Burnt spread, Gortglass, Co. Kerry
Co. Kerry |
Ritual/Ceremonial
In the townland of Gortglass in County Kerry lies a feature recorded simply as a burnt spread, one of the more quietly enigmatic categories in Irish field archaeology.
The term refers to a deposit of fire-cracked stones and charcoal-blackened soil, the residue of repeated high-temperature burning, typically found near a water source. These spreads are closely related to fulachta fiadh, a type of prehistoric cooking or industrial site in which water was heated by dropping fire-heated stones into a trough. The stones crack and shatter with each use, and over time accumulate into a low mound or, where the mound has been disturbed or spread by cultivation and erosion, a flattened scatter. It is this flattened form that earns the designation burnt spread rather than the more familiar mound.

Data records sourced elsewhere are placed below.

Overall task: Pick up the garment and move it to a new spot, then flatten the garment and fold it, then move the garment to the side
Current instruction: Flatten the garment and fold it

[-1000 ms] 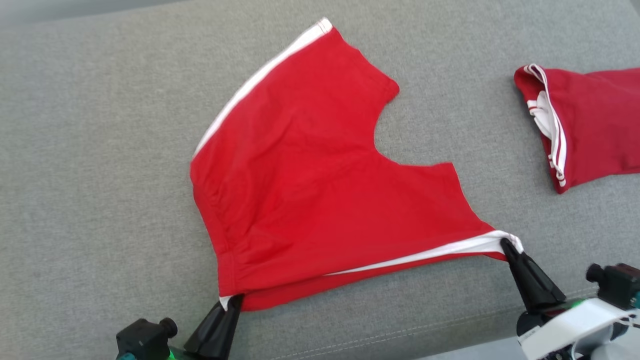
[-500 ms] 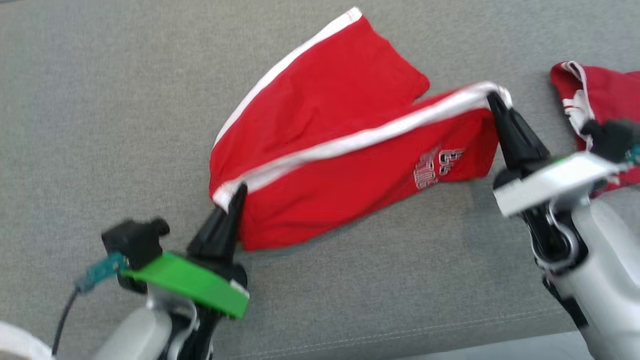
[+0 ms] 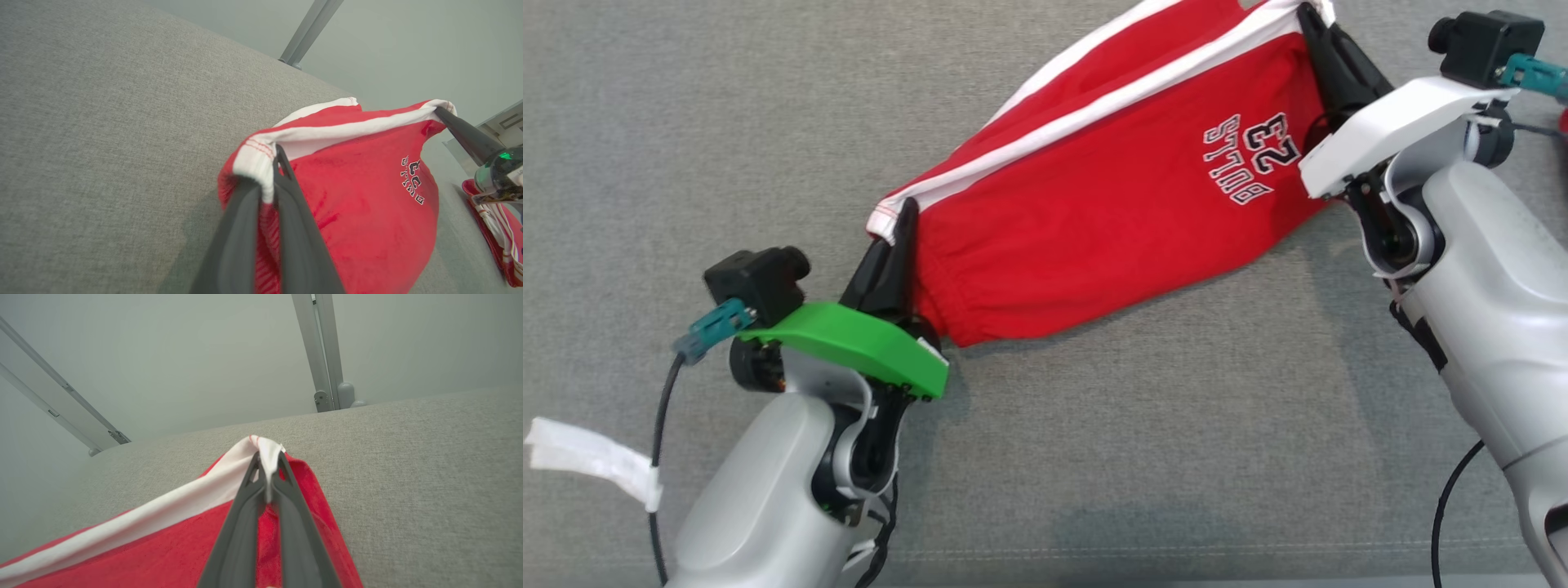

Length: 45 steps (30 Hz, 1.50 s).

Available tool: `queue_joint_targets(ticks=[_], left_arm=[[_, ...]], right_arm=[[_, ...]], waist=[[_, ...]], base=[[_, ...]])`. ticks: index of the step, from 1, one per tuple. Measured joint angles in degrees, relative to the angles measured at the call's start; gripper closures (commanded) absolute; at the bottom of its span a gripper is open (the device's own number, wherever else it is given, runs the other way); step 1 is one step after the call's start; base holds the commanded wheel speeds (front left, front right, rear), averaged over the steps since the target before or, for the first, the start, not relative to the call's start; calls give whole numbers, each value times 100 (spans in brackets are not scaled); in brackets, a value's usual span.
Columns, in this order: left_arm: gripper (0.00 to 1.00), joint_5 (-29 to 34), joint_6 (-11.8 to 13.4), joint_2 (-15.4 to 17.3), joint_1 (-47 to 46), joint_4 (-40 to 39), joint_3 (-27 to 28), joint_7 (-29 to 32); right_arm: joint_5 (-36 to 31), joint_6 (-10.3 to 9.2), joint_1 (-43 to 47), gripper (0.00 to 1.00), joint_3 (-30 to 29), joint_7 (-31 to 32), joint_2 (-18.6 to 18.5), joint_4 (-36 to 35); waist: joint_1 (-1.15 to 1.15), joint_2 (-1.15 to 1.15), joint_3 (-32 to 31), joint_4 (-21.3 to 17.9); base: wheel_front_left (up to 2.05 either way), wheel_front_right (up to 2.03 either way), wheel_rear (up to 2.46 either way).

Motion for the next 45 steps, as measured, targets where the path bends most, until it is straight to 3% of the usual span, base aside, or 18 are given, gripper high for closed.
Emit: queue_joint_targets(ticks=[12, 25, 26, 27, 28, 29, 30, 31, 37, 45], left_arm=[[100, 58, -269, -547, -933, 1438, -261, 8], [100, 60, -573, -903, -1645, 2741, -467, 26], [100, 56, -587, -917, -1671, 2817, -478, 23], [100, 51, -605, -929, -1697, 2894, -490, 11], [95, 44, -614, -944, -1716, 2959, -495, 8], [73, 38, -620, -957, -1732, 3009, -499, 3], [31, 30, -627, -968, -1747, 3044, -504, -22], [0, 24, -650, -975, -1760, 3080, -508, -27], [0, 2, -676, -917, -1757, 3130, -522, -120], [0, 132, -515, -390, -1221, 2371, -576, -176]], right_arm=[[3, 0, -838, 100, 497, -102, -80, 1274], [-298, 0, -1351, 100, 938, -270, 191, 2464], [-316, 0, -1367, 96, 969, -276, 208, 2518], [-316, 0, -1385, 77, 985, -300, 221, 2563], [-316, 0, -1407, 52, 996, -324, 229, 2602], [-318, 0, -1435, 0, 1011, -333, 237, 2637], [-327, 0, -1456, 0, 1046, -352, 246, 2657], [-338, 0, -1469, 0, 1074, -376, 254, 2670], [-285, 0, -1578, 0, 1252, -411, 260, 2531], [-42, 0, -1413, 0, 1717, -131, -54, 2019]], waist=[[0, 0, -38, 463], [0, 0, 32, 607], [0, 0, 31, 610], [0, 0, 29, 609], [0, 0, 27, 605], [0, 0, 28, 600], [0, 0, 28, 593], [0, 0, 25, 584], [1, 0, -48, 461], [0, 0, -319, 242]], base=[[0, 0, 0], [0, 0, 0], [0, 0, 0], [0, 0, 0], [0, 0, 0], [0, 0, 0], [0, 0, 0], [0, 0, 0], [0, 0, 0], [0, 0, 0]])
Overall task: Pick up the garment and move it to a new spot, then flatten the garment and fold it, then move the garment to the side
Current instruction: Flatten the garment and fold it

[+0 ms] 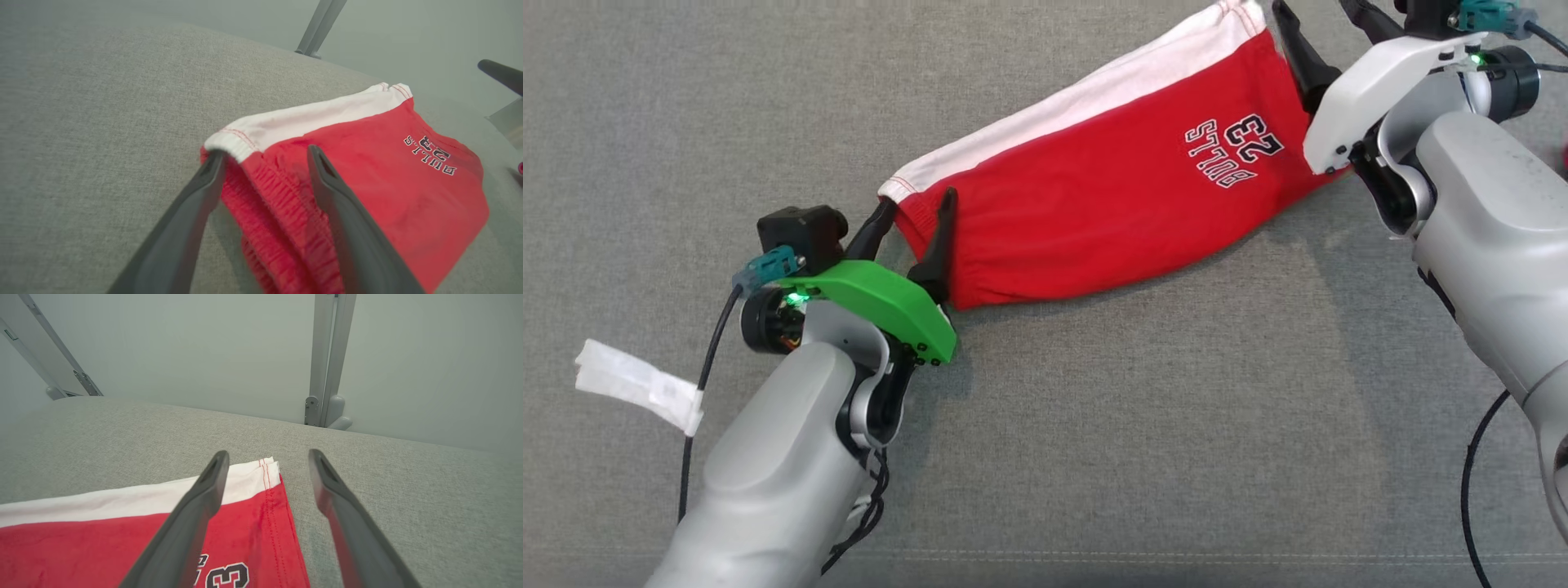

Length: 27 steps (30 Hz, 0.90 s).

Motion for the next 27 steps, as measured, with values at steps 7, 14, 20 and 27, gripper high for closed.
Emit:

Such sites are among the most numerous prehistoric monuments in Ireland, with thousands recorded across the country, yet individual examples rarely attract much attention. Most date to the Bronze Age, roughly 2000 to 500 BC, and their precise function remains debated. Cooking is the most widely accepted explanation, but proposals have included textile processing, hide preparation, and communal bathing. The Gortglass example represents one fragment of this broader, largely anonymous pattern of prehistoric activity across the Kerry landscape, its specific history unrecorded beyond its inclusion in the national monument record.